Biodynamics seems to have taken a greatly simplified interpretation of Steiner’s elaborate world view and repackaged it as pseudo science to give it a credibility which it lacks. You really are back in the realms of mysticism without the science once you are into focusing cosmic rays to harness the spiritual energy of the universe. Cows’ horns and deer antlers are apparently particularly good receptors acting as a cross between a satellite dish and a storage battery for cosmic energy and cosmic wisdom. Yet, if you set aside the biodynamic preparations, the other underpinning principles of modern biodynamics are sound organics. You can not fault practices such as:
* Stocking with several different animal species to vary grazing patterns and reduce pasture borne parasites.
* Widening the range of pasture species.
* Planting trees for multiple purposes.
* Crop rotation designs to enhance soil fertility and control weeds and plant pests which include the use of green manures.
* Recycling of organic wastes, where possible, by large scale composting.
* Changing from chemical pest control to prevention strategies based on good plant and animal nutrition and careful cultivar selection.

There is nothing flaky in any of that. There is nothing spiritual either. It is just good, sustainable practice applicable to all aspects of gardening and agriculture.

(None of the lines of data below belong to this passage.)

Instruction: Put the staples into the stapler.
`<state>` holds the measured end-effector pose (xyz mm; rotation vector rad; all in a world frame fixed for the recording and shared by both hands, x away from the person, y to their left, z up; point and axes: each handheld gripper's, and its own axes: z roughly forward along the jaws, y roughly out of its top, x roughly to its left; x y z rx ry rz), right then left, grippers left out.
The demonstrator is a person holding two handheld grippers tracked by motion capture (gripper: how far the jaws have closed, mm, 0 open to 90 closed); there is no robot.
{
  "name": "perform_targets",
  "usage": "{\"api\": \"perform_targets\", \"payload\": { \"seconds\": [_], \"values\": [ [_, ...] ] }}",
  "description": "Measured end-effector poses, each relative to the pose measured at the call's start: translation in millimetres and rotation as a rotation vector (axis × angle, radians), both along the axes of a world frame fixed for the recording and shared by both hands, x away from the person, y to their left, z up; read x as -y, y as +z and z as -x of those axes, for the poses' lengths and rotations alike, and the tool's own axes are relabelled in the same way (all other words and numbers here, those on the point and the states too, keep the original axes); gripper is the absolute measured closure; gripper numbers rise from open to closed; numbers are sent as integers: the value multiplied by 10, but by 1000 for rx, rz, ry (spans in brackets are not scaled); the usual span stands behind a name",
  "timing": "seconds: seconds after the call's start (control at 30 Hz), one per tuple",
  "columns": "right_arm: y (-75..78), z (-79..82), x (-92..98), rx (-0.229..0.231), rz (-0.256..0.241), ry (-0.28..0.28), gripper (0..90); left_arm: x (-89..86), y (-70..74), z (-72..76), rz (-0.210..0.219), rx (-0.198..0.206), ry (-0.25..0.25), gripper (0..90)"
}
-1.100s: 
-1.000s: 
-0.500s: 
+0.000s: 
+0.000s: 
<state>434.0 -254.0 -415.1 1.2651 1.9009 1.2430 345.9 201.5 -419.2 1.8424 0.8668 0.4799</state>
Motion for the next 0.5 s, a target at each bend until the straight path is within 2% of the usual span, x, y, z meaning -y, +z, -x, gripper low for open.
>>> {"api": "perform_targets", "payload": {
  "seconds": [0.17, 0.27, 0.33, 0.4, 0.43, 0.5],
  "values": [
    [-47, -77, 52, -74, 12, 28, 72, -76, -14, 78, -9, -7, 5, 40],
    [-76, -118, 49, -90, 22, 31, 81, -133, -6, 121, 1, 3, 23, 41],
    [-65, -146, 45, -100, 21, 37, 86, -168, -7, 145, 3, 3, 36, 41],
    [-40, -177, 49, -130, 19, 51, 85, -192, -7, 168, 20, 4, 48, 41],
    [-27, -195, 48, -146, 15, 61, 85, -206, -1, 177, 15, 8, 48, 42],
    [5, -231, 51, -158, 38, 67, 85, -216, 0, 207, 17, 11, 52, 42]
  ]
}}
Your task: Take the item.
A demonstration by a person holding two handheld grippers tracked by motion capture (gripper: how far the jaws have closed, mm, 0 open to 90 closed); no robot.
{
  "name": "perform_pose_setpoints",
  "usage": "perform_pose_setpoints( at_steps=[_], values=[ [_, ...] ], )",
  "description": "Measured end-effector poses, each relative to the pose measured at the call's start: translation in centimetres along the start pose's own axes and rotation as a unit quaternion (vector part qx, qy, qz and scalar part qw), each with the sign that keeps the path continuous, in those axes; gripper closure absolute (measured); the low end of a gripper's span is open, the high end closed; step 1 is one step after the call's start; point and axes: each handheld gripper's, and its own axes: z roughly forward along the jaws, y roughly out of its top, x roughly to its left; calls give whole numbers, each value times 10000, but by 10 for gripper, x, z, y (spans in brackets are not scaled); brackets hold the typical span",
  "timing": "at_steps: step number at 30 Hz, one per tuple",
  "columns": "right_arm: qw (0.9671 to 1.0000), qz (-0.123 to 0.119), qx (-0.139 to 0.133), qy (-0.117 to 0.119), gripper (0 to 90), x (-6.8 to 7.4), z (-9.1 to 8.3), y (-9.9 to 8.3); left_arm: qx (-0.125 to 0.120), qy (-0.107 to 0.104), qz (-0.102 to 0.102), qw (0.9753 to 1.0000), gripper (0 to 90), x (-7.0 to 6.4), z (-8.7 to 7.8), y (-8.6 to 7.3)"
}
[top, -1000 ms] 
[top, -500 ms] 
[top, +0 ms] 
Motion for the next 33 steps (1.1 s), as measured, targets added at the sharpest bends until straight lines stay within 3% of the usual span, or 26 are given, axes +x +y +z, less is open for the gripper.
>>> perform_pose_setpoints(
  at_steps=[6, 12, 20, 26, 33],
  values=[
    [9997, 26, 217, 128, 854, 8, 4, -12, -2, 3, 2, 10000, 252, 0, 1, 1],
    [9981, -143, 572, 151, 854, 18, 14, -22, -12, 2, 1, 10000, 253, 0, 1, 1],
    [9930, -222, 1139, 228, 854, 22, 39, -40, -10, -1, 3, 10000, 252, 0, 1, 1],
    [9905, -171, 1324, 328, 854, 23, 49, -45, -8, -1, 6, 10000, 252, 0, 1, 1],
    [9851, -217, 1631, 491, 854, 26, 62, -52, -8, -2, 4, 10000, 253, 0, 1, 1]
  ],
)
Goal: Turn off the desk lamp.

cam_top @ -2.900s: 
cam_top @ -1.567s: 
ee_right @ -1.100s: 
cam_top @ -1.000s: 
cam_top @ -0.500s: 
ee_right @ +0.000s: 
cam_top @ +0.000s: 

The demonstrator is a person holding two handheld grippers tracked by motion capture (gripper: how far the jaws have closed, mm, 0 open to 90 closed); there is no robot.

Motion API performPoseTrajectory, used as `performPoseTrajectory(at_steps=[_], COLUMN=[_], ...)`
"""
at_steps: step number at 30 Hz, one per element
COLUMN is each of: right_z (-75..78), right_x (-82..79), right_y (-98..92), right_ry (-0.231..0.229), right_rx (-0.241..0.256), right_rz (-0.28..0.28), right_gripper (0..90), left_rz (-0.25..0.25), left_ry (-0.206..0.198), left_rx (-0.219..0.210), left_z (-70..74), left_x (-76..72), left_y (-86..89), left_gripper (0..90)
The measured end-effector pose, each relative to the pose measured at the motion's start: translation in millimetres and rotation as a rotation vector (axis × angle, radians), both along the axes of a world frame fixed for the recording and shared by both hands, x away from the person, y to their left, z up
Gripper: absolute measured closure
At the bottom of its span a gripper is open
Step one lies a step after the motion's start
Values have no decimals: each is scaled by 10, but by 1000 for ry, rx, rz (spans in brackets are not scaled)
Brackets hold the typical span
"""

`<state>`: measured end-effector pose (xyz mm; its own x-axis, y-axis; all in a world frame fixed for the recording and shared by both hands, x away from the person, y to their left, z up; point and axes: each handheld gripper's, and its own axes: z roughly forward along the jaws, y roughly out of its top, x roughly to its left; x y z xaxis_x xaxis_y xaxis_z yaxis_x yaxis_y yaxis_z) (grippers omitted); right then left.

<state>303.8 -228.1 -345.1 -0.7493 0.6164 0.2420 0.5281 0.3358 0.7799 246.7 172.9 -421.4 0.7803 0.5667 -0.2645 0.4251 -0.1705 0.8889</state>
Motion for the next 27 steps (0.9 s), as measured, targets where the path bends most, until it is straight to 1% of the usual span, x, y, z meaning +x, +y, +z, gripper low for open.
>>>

I respect the right of bioydynamic converts to believe in cosmic energies and a holistic interpretation of their position in the universe. But I do wish they wouldn’t try and package it as science and, like lunar planting and homeopathy, such practices have gained a level of mainstream acceptance which is not founded on any scientific credibility at all. It can make it hard to disentangle what is sound environmental practice from what is religion.